Ronnie Friedland was the founding Web Magazine Editor of InterfaithFamily.
"Once and Again": A TV Series about a Divorced, Interfaith Couple
Each year my daughter and I have watched one TV series together: first it was "Beverly Hills 90210," then it was "My So-Called Life," then "Felicity," and, last year, "Once and Again."
Sharing the shows bonded us in a particular way, and opened the door to many conversations we otherwise might not have had, such as what to do if a date got drunk or a friend offered her drugs.
Now, my daughter has graduated from high school and is no longer living at home. Last week, we each watched the season's first episode of "Once and Again" (the program airs on ABC on Tuesday nights at 10 p.m ), and then spoke about it on the phone the next day--as I also did with several adult friends.
"Once and Again" sensitively, accurately and compellingly portrays what life is like for each member of two divorced families. The first season focused on the earlier phase of life after a divorce, showing what the texture of life was like for a single parent whose ex-husband was often still around the house interacting with their children, and captured the comforts and discomforts of that particular situation. It focused on Lily, the single mother, played by Emmy-Award-winning Sela Ward. Although Lily's own religious identity is not clearly defined in the series, she is the daughter of a Jewish father and a Christian mother, and she did have a Christmas tree in her home. Her ex-husband Jake appears to be Jewish.
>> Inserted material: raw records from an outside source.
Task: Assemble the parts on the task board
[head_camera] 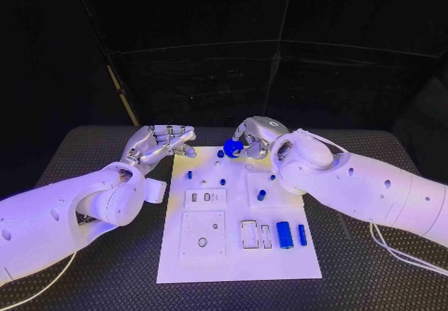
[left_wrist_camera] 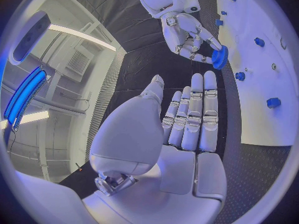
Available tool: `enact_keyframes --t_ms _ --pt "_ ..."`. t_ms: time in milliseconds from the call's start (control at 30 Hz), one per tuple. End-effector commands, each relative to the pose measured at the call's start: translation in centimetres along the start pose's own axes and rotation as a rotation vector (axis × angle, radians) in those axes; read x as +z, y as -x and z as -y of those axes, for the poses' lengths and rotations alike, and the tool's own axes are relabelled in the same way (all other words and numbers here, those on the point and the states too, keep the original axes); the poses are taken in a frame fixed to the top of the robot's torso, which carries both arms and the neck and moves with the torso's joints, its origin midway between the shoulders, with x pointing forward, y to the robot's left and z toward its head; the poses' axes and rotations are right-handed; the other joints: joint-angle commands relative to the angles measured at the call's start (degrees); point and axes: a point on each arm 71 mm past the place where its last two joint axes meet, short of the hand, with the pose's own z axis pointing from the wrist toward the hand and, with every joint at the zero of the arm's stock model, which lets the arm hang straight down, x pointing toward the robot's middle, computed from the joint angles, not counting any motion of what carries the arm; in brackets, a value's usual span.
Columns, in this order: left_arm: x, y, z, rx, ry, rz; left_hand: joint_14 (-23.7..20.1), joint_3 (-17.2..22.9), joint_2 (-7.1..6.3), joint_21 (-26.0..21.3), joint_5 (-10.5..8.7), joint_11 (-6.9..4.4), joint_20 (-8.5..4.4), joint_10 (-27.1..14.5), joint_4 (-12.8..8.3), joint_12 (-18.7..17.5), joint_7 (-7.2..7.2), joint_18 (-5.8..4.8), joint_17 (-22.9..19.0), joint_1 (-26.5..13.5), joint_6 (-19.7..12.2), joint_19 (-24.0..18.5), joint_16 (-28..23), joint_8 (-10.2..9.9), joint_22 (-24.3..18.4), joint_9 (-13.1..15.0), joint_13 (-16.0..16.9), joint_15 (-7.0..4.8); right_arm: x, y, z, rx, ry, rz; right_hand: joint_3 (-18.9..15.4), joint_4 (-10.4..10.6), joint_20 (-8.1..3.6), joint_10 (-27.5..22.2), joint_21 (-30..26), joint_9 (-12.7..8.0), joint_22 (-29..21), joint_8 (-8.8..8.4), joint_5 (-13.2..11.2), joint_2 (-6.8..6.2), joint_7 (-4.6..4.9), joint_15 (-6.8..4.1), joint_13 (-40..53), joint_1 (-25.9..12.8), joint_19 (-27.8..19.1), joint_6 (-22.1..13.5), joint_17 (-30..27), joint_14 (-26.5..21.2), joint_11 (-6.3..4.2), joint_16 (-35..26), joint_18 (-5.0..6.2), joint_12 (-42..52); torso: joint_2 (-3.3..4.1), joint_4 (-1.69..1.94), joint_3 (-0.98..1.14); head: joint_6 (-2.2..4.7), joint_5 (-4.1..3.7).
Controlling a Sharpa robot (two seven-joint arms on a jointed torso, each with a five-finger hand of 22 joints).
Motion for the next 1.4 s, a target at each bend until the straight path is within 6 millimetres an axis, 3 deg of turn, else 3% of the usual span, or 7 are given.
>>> enact_keyframes --t_ms 33,333,800,1033,1067,1167,1400 --pt "0.1 -0.2 0.1 -0.003 -0.009 -0.014 0.06 -0.03 0.58 0.3 -0.28 0.03 -0.15 0.26 -0.3 -0.29 0.06 0.69 0.05 -0.06 0.52 0.14 -0.2 -0.22 0.05 0.03 0.04 -0.04 0.1 -1.0 -0.8 -0.048 0.032 -0.006 0.52 0.17 -0.33 0.16 0.33 0.39 0.09 -0.25 -0.47 -0.07 -1.18 -0.29 -0.07 -0.64 0.22 2.16 10.38 5.08 -0.27 0.28 -0.51 0.07 0.06 0.1 -0.04 -0.13 0.19" --pt "0.1 -0.2 0.1 -0.002 -0.01 -0.012 0.01 -0.04 0.63 0.31 -0.28 0.03 -0.14 0.28 -0.34 -0.33 0.05 0.68 0.11 -0.04 0.54 0.1 -0.26 -0.25 0.06 0.03 0.04 -0.03 0.8 -3.3 -2.6 -0.073 0.07 -0.058 0.72 0.19 -0.33 0.07 0.36 0.34 0.17 -0.45 -0.65 -0.15 -1.14 -0.28 -0.19 -0.77 0.25 2.12 10.39 5.09 -0.25 0.28 -0.52 -0.07 0.06 0.02 0.02 -0.33 0.5" --pt "0.2 -0.1 0.1 -0.001 -0.009 -0.01 -0.05 -0.05 0.65 0.3 -0.28 0.03 -0.14 0.29 -0.36 -0.35 0.05 0.67 0.14 -0.05 0.54 0.05 -0.32 -0.28 0.06 0.03 0.03 -0.02 1.5 -4.0 -3.1 -0.088 0.071 -0.055 1.2 0.32 -0.25 -0.11 0.37 0.13 0.24 -1.21 -0.87 -0.55 -0.88 -0.14 -0.34 -1.4 0.23 1.7 10.45 5.1 -0.04 0.3 -0.55 -0.29 0.02 -0.06 0.04 -0.52 0.66" --pt "0.2 -0.1 0.0 -0.001 -0.008 -0.011 -0.05 -0.05 0.65 0.3 -0.28 0.03 -0.14 0.29 -0.36 -0.35 0.05 0.67 0.14 -0.05 0.54 0.05 -0.32 -0.28 0.06 0.03 0.03 -0.02 1.7 -4.3 -3.2 -0.099 0.064 -0.073 1.27 1.05 0.64 -1.53 0.33 -0.83 0.22 -5.07 -4.96 -2.48 0.74 1.01 -2.04 -3.83 0.09 -3.07 10.45 5.09 1.38 0.3 -0.59 -1.93 0.03 -0.08 0.06 -0.63 0.73" --pt "0.2 -0.1 0.0 -0.001 -0.008 -0.011 -0.05 -0.05 0.65 0.3 -0.28 0.03 -0.14 0.29 -0.36 -0.35 0.05 0.67 0.14 -0.05 0.54 0.05 -0.32 -0.28 0.06 0.03 0.03 -0.02 1.8 -4.4 -3.1 -0.102 0.062 -0.08 1.21 1.51 1.01 -2.08 0.27 -0.91 0.13 -6.57 -5.69 -3.31 1.18 1.41 -2.66 -4.63 -0.02 -5.32 10.44 5.08 1.83 0.29 -0.57 -2.48 0.03 -0.1 0.07 -0.63 0.71" --pt "0.2 -0.1 0.0 -0.002 -0.007 -0.011 -0.05 -0.05 0.65 0.3 -0.28 0.03 -0.14 0.29 -0.36 -0.35 0.05 0.67 0.14 -0.05 0.54 0.05 -0.32 -0.28 0.06 0.03 0.03 -0.02 1.9 -4.5 -3.1 -0.109 0.058 -0.095 0.9 2.76 1.48 -2.58 0.22 -0.83 0.04 -7.86 -5.11 -4.5 1.55 1.82 -3.18 -6.12 -0.14 -7.05 10.43 5.07 2.24 0.29 -0.52 -2.9 0.01 -0.08 0.06 -0.67 0.66" --pt "0.2 0.0 0.0 -0.001 -0.006 -0.011 -0.14 -0.08 0.67 0.29 -0.28 0.05 -0.13 0.29 -0.39 -0.41 0.06 0.66 0.2 -0.06 0.55 -0.03 -0.4 -0.32 0.06 0.02 0.03 0.0 1.9 -4.8 -3.0 -0.12 0.051 -0.135 0.2 4.14 1.9 -2.65 0.28 -0.44 0.13 -7.94 -3.99 -4.73 1.7 2.11 -3.13 -9.65 -0.18 -6.06 10.67 5.11 2.47 0.39 -0.48 -2.75 0.0 -0.09 0.05 -0.66 0.66"
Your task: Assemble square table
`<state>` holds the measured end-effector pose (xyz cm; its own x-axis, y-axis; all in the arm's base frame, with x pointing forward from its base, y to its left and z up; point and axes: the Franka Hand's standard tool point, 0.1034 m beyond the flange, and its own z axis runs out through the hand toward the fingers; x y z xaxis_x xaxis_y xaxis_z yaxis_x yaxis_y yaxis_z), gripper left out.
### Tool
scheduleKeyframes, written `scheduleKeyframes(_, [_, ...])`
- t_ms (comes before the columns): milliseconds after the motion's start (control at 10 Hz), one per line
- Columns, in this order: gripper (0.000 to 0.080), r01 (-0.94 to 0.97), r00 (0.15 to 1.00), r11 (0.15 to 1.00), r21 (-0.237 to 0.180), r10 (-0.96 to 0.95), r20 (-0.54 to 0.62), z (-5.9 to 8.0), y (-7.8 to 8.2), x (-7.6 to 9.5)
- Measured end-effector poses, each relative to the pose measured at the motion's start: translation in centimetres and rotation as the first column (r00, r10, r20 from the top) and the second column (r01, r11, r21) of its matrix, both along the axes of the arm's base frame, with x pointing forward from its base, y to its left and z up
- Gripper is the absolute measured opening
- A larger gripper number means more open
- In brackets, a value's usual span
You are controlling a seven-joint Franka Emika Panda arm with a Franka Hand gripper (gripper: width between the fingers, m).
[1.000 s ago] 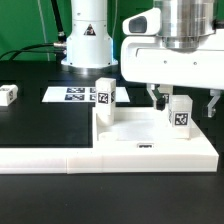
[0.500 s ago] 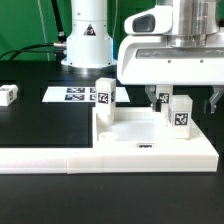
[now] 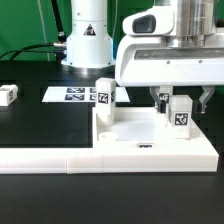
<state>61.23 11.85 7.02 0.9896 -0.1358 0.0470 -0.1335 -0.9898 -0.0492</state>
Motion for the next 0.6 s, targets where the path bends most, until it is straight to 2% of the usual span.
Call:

Last season, the newly divorced Lily struggled to learn how to handle her finances and find a job. She found one, working in a company with a boss and colleagues half her age. She also developed a romantic relationship with Rick (Billy Campbell), a divorced, non-Jewish father of two, and much of the season focused on that relationship, its impact on their children, and the limits that having children imposed on it.
The series has excelled in creating believable, rounded characters, particularly the four children--Lily's two daughters: Grace (Julia Whelan), now a sophomore in high school, and Zoe (Meredith Deane) in middle school; and Rick's son and daughter: Eli (Shane West), who attends the same high school as Grace, and Jessie (Evan Rachel Wood), who this season is a freshman at the school. Each of them has very different needs, lives and reactions to their parents' relationship.
"Once and Again" has also explored the lives of Lily and Rick's former spouses, Jake (Jeffrey Nordling) and Karen (Susanna Thompson), each of whom is involved with a significantly younger person, and their children's reactions to changes in their lives. While the sulky Grace clearly resents her dad's young girlfriend, her younger sister Zoe thinks the girlfriend is cool, and befriends her.
The first episode of the new season explored what happens when Lily and Rick, wanting to spend more time with each other, try to get their families together for an evening. Poignantly, the focus was on Rick's daughter, the emotionally fragile Jessie, whose mixture of vulnerability and awkwardness was perfectly captured by actress Evan Rachel Wood. As Jessie says, in these approximate words, "I just started high school and I don't feel comfortable there. I have to switch back and forth between your house and Mom's, so I really don't have a place that is mine. And now I have to adjust to another new situation--spending time with your girlfriend and her family. I didn't choose any of it." When her dad replied, saying how lonely he had been, the conflict between their needs became patently clear. Lily and Rick want to move on, to develop and further their new relationship. The children, already battered by a change they did not choose, want things to stay the same.
In a recent book, The Unexpected Legacy of Divorce, A 25 Year Landmark Study, Judith Wallerstein claims that while divorce may improve the lives of parents, it damages their children, and that its impact is felt resoundingly throughout the children's lives. "Once and Again" explores the effect on both the parents and the children, and it does so compellingly, in all of its complexity.